So, over there on the right is a pair of sherds Dr. Barbara Roth and her UNLV crew recently recovered from the Elk Ridge archeological site in the Mimbres River Valley in southwestern New Mexico. To date no other fragment of the original ceramic has been found. We already posted this on our Facebook page so the person who reads our website should already be hip to this.
Serious now: The design appears unique. Neither professional archaeologist nor local avocational fan of ceramics has seen anything like it. Have any of you? If so, please - seriously, PLEASE - leave a comment and let us in the GCAS know when & where you have seen such images. We'd like to compare-and-contrast the images on these 2 ceramics fragments with wherever else the same or similar image has been found. Spill all the 411 you have. Photos appreciated. Because the more we all know, the more we all....know.

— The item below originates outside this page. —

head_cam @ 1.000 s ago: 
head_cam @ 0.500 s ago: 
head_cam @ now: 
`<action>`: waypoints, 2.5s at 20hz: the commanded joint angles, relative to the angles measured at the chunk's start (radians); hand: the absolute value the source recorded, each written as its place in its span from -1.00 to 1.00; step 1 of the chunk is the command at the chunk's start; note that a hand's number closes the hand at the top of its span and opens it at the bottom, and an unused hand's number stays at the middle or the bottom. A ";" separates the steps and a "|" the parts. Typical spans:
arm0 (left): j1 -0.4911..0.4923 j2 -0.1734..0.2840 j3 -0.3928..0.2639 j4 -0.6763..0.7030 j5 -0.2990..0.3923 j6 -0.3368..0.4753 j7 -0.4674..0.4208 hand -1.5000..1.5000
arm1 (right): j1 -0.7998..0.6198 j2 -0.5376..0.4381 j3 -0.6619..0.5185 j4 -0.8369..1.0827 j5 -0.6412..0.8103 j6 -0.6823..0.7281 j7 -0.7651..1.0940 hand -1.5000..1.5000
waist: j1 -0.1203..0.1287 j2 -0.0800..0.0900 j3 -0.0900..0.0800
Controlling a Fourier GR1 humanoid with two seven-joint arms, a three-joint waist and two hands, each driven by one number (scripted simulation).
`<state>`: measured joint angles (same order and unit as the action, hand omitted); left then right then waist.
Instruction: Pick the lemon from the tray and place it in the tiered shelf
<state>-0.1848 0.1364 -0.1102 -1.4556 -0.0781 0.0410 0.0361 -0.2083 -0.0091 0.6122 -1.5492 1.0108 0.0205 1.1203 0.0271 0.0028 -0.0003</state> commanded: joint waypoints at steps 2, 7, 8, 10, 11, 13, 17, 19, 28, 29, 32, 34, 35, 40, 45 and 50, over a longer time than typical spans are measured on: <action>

Everyone is also welcome to leave a comment as to your interpretation of what the heck is represented by these images. So far, we have serious folks saying it represents baskets with some kind of crop in them; maybe some kind of planting pattern for seedlings; but then, they notice that every other "basket" contains stalks with TWO top fronds instead of just ONE. Could it be, corn in two different stages of development? Two different kinds of the same crop?
Complicating the speculation is the presence of those dotted lines AND the overlaying solid line. It appears the frond-and-basket images are not anywhere inside the solid line. Plus, once inside the solid line, the dotted line continues, but TWO other concentric dotted lines appear INSIDE the solid line. Could the solid line or any one (or more) of the dotted lines be a trail? Crop demarcations? How far the irrigation went? Where my kid was playing (h/t Bil Keane)? Boundaries between "yours" and "mine" and "theirs"?
Or is the suggestion of agriculture just some kind of metaphor? Are we all just a few corn stalks in so many baskets, left unattended in a vast cosmic field?
On the other hand, some folks turn the image upside-down and see jellyfish. Lots and lots of jellyfish.